But his troubles were only beginning. After spending about a month in the Montgomery County jail, George was transferred to TDCJ's Diagnostic Unit in Huntsville. There, inmates are tested and screened before assignment to one of the more than 100 prisons across the state. While being evaluated, George told the prison doctors about his history of mental illness and the medication prescribed by Miller. And on April 29, 1996, Miller -- who served as commissioner of the Texas Department of Mental Health and Mental Retardation from 1982 to 1988 -- wrote TDCJ officials, urging them to keep Aaron George on the drugs he had prescribed.

"These medications were beneficial to Mr. George," wrote Miller, "and I consider them medically necessary."

Medically necessary or not, George was instead placed on Mellaril and Haldol, two so-called "old generation" medicines.

Since old-generation drugs are less expensive than new-generation drugs, they are obviously more financially attractive to the two TDCJ health-care providers, HMOs run by the University of Texas Medical Branch at Galveston and the Texas Tech University Health Science Center. The problem, say critics, is that the old-generation drugs are also less effective and have more adverse side effects.

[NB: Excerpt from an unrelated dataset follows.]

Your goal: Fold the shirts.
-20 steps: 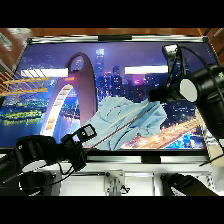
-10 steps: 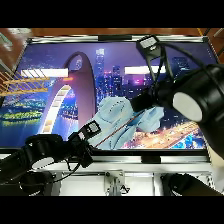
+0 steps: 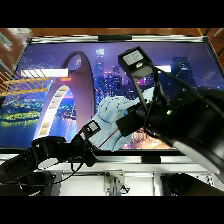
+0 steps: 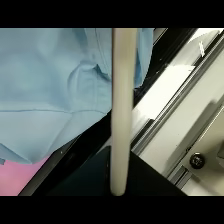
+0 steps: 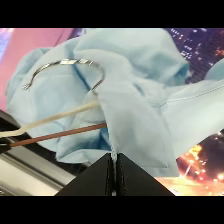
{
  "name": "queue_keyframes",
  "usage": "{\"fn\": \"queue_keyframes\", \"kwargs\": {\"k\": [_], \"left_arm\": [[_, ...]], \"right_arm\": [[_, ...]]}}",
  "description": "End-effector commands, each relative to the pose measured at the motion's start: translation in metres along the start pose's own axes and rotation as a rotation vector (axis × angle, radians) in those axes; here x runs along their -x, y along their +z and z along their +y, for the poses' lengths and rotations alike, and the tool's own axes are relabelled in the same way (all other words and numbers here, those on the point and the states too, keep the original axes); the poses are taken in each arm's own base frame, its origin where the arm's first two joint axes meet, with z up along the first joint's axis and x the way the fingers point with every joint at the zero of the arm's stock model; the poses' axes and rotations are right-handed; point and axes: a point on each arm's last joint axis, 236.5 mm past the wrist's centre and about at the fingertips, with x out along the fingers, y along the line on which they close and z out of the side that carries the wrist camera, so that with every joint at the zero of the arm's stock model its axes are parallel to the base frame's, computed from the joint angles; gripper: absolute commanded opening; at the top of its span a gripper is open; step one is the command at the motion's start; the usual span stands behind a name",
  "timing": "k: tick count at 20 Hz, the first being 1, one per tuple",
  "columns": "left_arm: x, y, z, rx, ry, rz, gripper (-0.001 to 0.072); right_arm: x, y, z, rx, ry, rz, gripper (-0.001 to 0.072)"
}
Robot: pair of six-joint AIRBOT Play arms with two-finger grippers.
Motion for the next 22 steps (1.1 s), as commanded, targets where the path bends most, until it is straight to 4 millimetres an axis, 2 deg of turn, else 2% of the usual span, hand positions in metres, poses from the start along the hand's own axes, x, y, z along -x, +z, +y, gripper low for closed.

"When I complained," George says, "I was told that if I didn't take the medication they prescribed, then I wouldn't get any treatment at all. So I had no choice." For much of the next two and a half years, George was basically out of his mind. The voices, the signs, the paranoia -- his old nemeses began to return.

At first, while still in the Diagnostic Unit, George took the old-generation meds. But he says the medicine caused his neck to lock up and bend backward and sideways. Prison medical records obtained by his mother show that it took injections of another drug just to counteract the side effects.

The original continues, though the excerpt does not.